*** Material shown Section Begins ***

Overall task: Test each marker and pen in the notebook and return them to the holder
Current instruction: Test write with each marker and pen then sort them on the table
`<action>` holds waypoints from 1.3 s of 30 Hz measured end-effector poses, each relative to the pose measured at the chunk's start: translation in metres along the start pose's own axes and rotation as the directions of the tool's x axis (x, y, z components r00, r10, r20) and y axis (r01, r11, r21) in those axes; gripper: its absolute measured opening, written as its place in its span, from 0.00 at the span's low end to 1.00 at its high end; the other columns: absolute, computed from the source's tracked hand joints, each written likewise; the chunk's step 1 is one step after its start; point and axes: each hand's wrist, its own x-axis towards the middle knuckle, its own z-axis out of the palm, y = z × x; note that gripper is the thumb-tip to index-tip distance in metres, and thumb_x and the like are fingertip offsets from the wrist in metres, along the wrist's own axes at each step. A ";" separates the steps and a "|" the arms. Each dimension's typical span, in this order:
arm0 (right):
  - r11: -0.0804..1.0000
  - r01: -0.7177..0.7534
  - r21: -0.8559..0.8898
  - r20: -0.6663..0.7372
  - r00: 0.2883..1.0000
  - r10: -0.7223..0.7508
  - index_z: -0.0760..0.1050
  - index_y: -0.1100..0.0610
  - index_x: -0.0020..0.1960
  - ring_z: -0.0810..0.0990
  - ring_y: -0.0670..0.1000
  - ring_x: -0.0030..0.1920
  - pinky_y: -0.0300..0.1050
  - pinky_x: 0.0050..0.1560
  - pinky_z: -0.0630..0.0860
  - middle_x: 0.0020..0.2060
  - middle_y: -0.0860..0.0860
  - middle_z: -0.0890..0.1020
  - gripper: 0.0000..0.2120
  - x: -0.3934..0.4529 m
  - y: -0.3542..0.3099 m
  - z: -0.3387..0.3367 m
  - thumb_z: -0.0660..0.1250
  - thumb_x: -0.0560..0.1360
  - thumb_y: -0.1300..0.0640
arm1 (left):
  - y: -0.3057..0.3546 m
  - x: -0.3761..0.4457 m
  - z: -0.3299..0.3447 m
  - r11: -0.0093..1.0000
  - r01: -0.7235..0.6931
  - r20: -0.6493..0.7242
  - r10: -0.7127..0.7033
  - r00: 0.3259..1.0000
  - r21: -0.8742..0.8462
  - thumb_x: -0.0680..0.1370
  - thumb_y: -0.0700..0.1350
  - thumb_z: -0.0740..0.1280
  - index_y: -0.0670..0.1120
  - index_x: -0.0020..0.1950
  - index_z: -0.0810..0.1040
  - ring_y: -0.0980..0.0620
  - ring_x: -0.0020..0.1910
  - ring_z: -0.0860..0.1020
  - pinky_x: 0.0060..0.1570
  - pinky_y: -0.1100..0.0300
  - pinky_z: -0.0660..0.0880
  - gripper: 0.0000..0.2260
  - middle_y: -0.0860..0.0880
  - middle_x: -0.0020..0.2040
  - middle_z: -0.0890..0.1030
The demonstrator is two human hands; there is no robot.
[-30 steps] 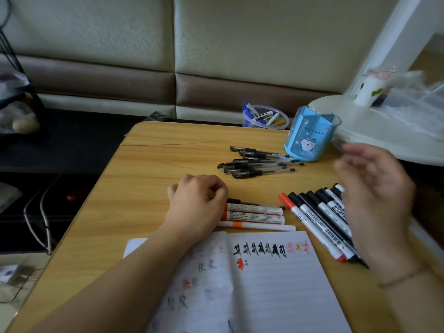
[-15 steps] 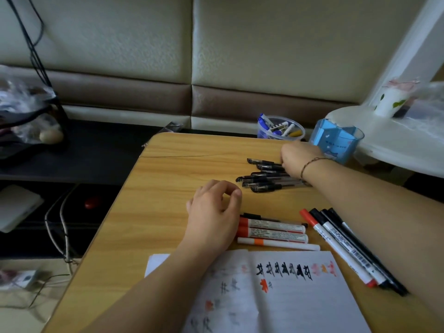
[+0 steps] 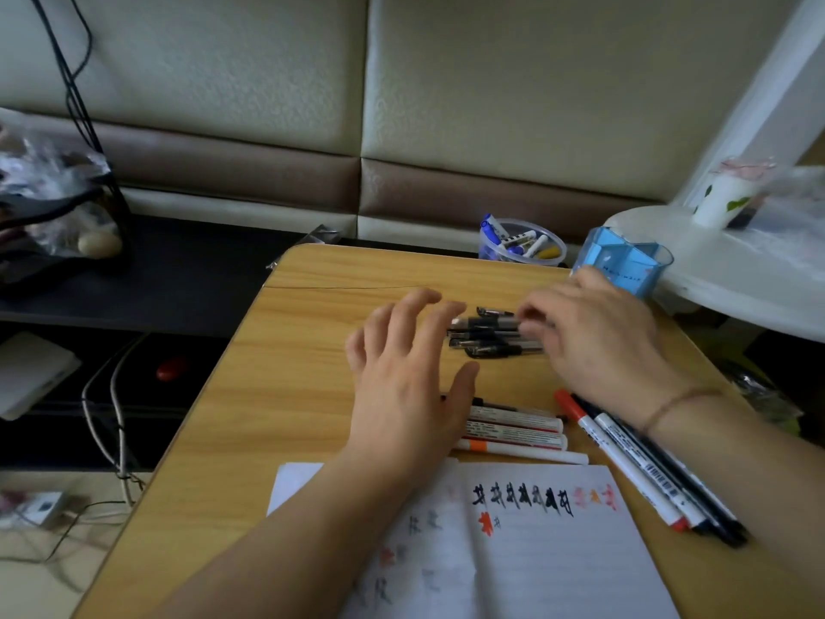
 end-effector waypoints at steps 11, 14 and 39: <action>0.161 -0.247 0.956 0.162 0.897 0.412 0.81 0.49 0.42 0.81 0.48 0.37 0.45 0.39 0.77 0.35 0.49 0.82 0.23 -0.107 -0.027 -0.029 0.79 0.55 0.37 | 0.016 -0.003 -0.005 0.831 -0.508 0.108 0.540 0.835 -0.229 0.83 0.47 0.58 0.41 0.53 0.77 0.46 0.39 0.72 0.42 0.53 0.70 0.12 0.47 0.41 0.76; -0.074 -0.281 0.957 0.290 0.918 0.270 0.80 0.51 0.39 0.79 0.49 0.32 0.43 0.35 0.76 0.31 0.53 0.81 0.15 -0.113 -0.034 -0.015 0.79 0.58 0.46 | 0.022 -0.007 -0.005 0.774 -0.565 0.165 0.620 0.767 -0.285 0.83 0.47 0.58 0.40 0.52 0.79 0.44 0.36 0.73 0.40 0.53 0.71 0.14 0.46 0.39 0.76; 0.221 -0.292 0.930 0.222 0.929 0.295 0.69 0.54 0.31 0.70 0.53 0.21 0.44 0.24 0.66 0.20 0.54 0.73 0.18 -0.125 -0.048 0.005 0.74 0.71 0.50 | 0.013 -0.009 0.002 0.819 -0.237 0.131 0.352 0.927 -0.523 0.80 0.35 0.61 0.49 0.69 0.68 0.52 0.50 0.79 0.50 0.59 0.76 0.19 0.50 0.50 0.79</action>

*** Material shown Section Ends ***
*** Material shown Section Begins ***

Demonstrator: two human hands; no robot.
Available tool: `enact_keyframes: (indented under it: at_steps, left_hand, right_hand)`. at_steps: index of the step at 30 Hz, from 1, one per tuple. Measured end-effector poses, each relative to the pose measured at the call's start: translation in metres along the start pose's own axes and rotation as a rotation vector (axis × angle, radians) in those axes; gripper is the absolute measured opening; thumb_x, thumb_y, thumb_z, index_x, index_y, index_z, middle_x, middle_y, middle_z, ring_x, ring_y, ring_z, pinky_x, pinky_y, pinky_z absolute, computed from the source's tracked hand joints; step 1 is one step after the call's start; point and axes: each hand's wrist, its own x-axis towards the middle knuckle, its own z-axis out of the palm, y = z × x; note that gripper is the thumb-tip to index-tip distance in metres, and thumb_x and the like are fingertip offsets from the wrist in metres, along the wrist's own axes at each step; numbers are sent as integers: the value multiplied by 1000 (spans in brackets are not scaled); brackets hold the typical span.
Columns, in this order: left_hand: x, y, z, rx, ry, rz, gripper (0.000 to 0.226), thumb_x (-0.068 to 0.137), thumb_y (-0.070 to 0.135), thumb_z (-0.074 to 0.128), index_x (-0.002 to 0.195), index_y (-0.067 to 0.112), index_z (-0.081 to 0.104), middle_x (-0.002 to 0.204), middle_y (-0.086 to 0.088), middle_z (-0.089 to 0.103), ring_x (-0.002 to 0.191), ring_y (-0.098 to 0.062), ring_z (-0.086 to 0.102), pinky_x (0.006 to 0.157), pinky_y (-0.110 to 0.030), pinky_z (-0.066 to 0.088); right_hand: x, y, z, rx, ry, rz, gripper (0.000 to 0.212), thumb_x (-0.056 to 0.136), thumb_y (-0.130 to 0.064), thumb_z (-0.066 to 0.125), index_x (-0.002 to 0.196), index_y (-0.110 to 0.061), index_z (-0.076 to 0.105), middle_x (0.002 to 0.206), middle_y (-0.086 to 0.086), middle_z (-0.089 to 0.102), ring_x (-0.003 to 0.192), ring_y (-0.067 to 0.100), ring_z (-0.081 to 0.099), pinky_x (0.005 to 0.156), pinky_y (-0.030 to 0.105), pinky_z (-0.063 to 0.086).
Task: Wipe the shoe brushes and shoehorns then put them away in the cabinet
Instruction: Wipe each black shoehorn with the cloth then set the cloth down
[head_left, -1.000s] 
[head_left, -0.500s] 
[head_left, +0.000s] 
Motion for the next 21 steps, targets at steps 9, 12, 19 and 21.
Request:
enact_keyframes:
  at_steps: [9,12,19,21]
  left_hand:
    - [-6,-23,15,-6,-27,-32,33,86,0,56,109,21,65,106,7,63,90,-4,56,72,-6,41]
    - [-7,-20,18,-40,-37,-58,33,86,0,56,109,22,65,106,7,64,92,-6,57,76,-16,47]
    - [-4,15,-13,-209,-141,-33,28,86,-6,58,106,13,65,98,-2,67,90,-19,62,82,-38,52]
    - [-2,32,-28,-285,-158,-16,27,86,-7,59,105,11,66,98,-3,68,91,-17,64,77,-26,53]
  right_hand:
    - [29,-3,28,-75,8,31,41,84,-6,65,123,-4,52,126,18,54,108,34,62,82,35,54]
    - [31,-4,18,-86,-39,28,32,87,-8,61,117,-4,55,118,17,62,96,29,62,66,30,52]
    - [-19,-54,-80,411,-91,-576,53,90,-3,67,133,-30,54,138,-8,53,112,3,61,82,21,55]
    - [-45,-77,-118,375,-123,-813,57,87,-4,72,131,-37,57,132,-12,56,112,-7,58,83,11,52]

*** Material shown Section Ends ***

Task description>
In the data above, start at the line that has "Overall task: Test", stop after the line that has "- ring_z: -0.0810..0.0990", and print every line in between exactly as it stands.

Answer box>
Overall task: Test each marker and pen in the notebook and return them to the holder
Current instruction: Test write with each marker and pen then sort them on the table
`<action>` holds waypoints from 1.3 s of 30 Hz measured end-effector poses, each relative to the pose measured at the chunk's start: translation in metres along the start pose's own axes and rotation as the directions of the tool's x axis (x, y, z components r00, r10, r20) and y axis (r01, r11, r21) in those axes; gripper: its absolute measured opening, written as its place in its span, from 0.00 at the span's low end to 1.00 at its high end; the other columns: absolute, computed from the source's tracked hand joints, each written likewise; the chunk's step 1 is one step after its start; point and axes: each hand's wrist, its own x-axis towards the middle knuckle, its own z-axis out of the palm, y = z × x; note that gripper is the thumb-tip to index-tip distance in metres, and thumb_x and the like are fingertip offsets from the wrist in metres, along the wrist's own axes at each step. A ";" separates the steps and a "|" the arms. Each dimension's typical span, in this order:
arm0 (right):
  - r11: -0.0804..1.0000
  - r01: -0.7177..0.7534
  - r21: -0.8559..0.8898
  - r20: -0.6663..0.7372
  - r00: 0.2883..1.0000
  - r10: -0.7223..0.7508
  - index_z: -0.0760..0.1050
  - index_y: -0.1100..0.0610
  - index_x: -0.0020..0.1960
  - ring_z: -0.0810..0.0990

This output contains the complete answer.